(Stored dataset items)

....

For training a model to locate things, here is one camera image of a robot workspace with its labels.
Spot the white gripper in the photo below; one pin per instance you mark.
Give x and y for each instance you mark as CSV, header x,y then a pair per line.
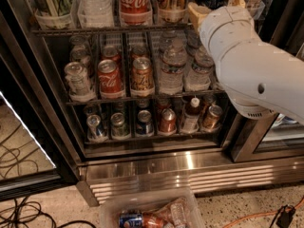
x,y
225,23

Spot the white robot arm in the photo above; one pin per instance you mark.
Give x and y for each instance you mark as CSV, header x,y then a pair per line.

....

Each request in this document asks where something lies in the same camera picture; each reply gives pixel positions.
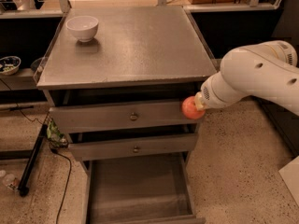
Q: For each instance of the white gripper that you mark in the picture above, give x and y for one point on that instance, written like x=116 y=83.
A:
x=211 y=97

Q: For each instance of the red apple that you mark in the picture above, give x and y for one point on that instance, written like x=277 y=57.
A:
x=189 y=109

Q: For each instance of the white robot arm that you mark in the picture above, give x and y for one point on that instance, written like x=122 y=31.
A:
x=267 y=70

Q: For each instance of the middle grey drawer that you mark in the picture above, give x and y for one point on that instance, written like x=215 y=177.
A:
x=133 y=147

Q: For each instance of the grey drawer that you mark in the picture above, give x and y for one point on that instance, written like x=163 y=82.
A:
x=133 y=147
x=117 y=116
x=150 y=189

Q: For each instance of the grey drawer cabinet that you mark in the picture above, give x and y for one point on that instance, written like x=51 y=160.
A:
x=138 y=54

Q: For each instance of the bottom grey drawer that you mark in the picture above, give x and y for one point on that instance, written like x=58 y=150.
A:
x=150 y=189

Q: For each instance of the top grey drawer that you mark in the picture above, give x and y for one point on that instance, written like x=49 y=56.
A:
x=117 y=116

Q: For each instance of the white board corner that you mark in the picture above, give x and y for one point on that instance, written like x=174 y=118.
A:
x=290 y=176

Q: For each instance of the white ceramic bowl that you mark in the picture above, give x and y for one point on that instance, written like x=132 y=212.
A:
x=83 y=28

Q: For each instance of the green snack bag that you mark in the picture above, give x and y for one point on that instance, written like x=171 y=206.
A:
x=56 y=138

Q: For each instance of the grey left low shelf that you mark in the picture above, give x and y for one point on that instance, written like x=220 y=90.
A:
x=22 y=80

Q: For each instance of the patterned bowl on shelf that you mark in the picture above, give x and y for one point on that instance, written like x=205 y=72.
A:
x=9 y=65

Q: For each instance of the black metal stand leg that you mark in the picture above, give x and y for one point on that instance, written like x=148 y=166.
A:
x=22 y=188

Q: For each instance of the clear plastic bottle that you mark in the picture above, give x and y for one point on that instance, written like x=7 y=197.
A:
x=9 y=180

....

> [Problem to solve]:
Every line above carrying the word "Spot" needs to be shown.

> [Task result]:
Spot the white gripper in the photo below; one pin per instance you mark.
Spot the white robot arm in the photo above; one pin per instance you mark.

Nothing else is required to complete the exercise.